| WHAT THE EXERCISE ASKS |
Could you transcribe each record below exactly as written, setting the pictures aside?

| DATA EXTRACT |

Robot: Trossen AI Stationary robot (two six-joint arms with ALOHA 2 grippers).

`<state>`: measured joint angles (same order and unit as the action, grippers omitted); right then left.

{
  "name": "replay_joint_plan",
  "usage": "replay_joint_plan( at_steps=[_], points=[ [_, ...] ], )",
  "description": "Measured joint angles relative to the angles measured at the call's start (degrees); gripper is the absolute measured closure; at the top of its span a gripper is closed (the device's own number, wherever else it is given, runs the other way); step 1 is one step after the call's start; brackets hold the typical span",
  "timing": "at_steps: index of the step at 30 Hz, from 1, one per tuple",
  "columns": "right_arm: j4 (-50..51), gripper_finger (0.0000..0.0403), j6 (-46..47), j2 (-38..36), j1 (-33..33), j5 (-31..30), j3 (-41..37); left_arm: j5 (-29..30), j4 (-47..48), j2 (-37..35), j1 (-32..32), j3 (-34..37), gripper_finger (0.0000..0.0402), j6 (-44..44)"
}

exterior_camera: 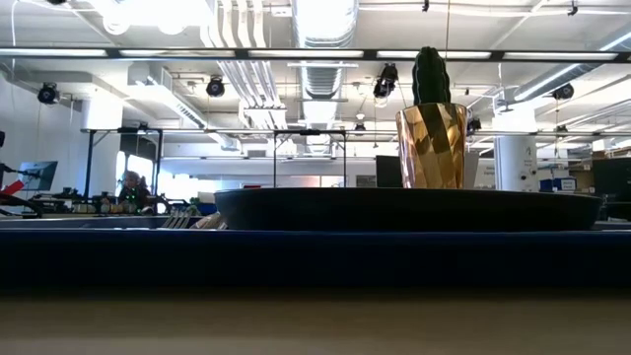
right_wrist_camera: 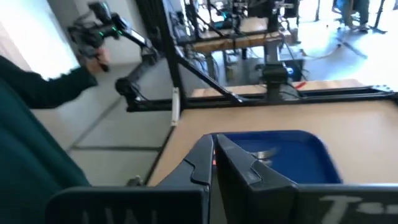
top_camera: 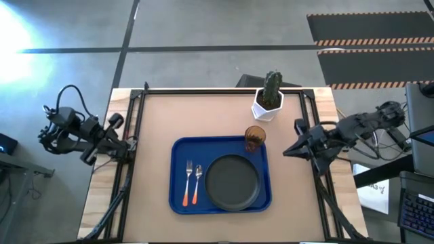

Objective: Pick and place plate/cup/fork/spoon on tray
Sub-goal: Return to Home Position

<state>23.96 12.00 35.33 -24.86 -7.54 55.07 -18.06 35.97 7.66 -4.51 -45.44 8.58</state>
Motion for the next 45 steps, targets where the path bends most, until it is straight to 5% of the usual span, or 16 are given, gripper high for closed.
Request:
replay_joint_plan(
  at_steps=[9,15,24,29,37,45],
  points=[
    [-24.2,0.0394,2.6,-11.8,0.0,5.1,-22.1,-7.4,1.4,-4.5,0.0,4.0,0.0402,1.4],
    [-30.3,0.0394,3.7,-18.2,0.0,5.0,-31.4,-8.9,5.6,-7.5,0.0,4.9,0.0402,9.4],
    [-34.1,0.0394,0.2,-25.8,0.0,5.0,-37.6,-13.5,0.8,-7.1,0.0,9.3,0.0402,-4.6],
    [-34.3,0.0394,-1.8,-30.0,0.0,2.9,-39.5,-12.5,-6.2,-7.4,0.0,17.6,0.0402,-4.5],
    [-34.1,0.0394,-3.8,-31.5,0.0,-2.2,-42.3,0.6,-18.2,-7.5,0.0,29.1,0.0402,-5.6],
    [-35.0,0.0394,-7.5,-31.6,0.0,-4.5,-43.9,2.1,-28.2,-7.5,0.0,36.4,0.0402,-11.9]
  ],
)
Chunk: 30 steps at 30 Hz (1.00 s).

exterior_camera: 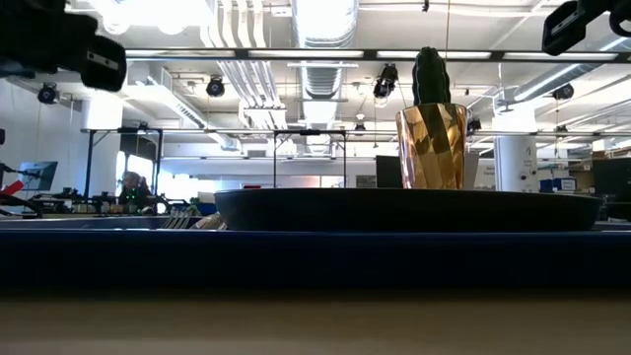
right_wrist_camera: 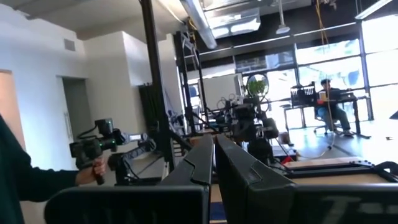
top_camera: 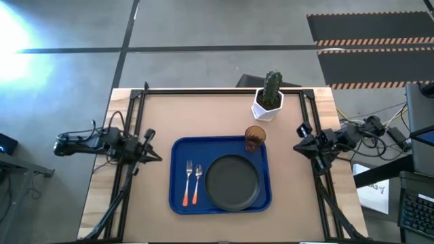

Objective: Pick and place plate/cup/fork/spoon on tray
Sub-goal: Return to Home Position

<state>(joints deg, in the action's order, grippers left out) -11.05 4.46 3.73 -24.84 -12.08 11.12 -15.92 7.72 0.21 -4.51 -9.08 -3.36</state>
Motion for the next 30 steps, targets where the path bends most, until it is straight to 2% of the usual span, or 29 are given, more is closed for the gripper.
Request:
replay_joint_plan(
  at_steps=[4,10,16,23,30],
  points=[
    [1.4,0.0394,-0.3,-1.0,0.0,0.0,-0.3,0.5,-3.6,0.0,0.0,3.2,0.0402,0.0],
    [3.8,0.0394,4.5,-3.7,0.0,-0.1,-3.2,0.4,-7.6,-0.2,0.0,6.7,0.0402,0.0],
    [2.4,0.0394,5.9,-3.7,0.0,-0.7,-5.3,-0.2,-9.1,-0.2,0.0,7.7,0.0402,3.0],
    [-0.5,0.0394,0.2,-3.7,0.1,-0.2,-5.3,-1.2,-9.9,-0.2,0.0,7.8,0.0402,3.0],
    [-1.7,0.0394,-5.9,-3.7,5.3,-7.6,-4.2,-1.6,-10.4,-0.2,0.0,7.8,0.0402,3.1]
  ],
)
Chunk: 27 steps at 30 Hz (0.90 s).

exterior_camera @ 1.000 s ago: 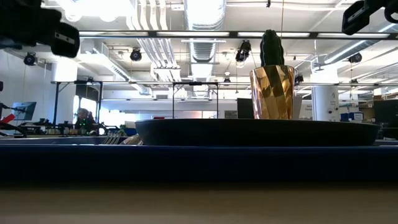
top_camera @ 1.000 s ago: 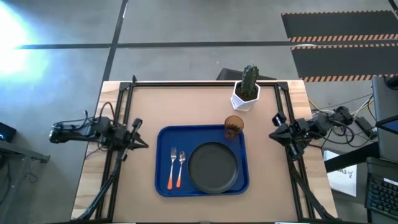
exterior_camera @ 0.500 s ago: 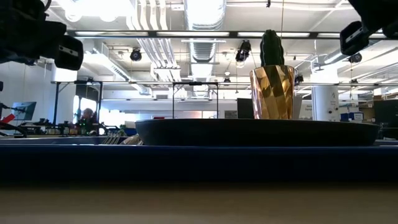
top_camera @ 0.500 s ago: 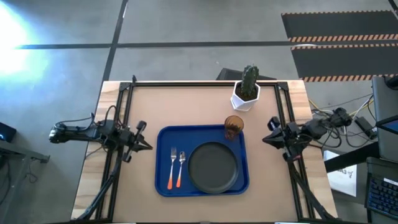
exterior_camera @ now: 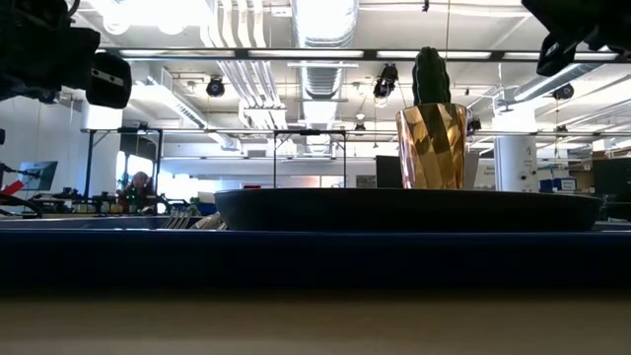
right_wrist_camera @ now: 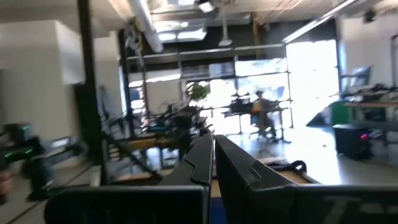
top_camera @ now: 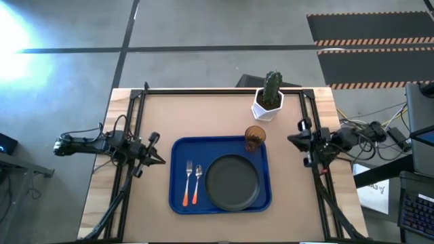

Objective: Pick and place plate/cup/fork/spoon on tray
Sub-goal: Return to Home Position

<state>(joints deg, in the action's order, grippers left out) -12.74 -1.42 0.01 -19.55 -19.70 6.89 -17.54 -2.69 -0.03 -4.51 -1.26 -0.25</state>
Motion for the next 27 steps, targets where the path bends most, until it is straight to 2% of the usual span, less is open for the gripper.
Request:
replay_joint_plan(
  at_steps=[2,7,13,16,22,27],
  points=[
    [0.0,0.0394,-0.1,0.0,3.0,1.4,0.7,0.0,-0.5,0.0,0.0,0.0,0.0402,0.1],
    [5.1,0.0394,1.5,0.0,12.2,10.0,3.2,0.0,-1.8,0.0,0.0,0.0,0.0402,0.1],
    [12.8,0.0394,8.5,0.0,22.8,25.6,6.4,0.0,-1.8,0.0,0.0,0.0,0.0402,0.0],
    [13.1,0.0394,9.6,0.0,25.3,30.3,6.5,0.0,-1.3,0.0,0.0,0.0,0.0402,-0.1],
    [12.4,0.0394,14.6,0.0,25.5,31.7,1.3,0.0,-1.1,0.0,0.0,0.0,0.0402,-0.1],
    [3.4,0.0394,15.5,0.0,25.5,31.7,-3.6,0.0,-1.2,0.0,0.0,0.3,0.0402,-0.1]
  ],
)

| RESPONSE BELOW |
Robot: Trossen AI Stationary robot (two six-joint arms with ALOHA 2 grippers).

`<state>`: measured joint angles (same order and unit as the action, grippers omitted); right then left.

{
  "name": "replay_joint_plan",
  "usage": "replay_joint_plan( at_steps=[_], points=[ [_, ...] ], )",
  "description": "Measured joint angles relative to the angles measured at the call's start (degrees); gripper is the absolute measured closure; at the top of its span a gripper is closed (the device's own number, wherever else it is given, runs the other way); step 1 is one step after the call's start; brackets hold the typical span",
  "timing": "at_steps: index of the step at 30 Hz, from 1, one per tuple",
  "columns": "right_arm: j4 (-50..51), gripper_finger (0.0000..0.0403), j6 (-46..47), j2 (-38..36), j1 (-33..33), j5 (-31..30), j3 (-41..37); left_arm: j5 (-29..30), j4 (-47..48), j2 (-37..35), j1 (-32..32), j3 (-34..37), gripper_finger (0.0000..0.0402), j6 (-44..44)"
}

exterior_camera: 
right_wrist_camera: 
top_camera: 

Objective: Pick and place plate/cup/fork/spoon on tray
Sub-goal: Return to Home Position

<state>23.96 12.00 35.33 -24.86 -7.54 55.07 -18.06 35.97 7.66 -4.51 -45.44 8.58</state>
Motion for the next 45 steps, targets where the path bends most, until it is straight to 5% of the usual span, or 16 are given, gripper high for closed.
Request:
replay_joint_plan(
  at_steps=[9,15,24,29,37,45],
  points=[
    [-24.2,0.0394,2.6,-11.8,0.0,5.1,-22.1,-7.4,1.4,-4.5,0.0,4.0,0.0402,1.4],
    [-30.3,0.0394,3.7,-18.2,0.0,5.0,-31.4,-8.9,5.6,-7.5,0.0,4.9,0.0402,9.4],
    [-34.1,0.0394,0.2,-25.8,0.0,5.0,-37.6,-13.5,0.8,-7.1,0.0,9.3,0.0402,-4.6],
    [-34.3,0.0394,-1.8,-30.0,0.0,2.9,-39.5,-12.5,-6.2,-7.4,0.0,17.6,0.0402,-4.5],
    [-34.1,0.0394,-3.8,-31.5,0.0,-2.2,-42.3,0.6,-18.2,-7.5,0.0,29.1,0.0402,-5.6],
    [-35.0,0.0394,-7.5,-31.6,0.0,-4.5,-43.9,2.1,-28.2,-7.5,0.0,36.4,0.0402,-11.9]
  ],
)
Chunk: 30 steps at 30 Hz (1.00 s).

exterior_camera: 
right_wrist_camera: 
top_camera: 

Objective: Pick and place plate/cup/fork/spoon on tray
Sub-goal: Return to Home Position

<state>(joints deg, in the action's order, grippers left out) -11.05 4.46 3.73 -24.84 -12.08 11.12 -15.92 7.72 0.21 -4.51 -9.08 -3.36</state>
Motion for the next 30 steps, targets where the path bends most, until it is straight to 2% of the usual span, or 29 are given, more is closed for the gripper.
Request:
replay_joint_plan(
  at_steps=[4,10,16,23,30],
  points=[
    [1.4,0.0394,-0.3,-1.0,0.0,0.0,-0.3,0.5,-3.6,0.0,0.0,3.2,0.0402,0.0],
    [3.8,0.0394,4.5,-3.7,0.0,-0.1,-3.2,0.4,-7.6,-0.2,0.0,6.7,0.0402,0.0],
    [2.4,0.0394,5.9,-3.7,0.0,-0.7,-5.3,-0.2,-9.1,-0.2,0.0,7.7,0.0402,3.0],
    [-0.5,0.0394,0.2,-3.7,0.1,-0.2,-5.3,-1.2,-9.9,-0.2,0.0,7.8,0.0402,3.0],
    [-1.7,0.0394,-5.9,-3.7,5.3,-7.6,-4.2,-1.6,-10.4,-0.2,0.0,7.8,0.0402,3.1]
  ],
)
Chunk: 27 steps at 30 Hz (0.90 s).

exterior_camera @ 1.000 s ago: 
top_camera @ 1.000 s ago: 
exterior_camera @ 0.500 s ago: 
top_camera @ 0.500 s ago: 
exterior_camera @ now: 
right_wrist_camera @ now: 
top_camera @ now: 

Objective: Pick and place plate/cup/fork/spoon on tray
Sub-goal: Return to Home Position

<state>(joints deg, in the action's order, grippers left out) -12.74 -1.42 0.01 -19.55 -19.70 6.89 -17.54 -2.69 -0.03 -4.51 -1.26 -0.25</state>
Motion for the next 27 steps, targets where the path bends most, until it is straight to 2% of the usual span, less is open for the gripper.
Request:
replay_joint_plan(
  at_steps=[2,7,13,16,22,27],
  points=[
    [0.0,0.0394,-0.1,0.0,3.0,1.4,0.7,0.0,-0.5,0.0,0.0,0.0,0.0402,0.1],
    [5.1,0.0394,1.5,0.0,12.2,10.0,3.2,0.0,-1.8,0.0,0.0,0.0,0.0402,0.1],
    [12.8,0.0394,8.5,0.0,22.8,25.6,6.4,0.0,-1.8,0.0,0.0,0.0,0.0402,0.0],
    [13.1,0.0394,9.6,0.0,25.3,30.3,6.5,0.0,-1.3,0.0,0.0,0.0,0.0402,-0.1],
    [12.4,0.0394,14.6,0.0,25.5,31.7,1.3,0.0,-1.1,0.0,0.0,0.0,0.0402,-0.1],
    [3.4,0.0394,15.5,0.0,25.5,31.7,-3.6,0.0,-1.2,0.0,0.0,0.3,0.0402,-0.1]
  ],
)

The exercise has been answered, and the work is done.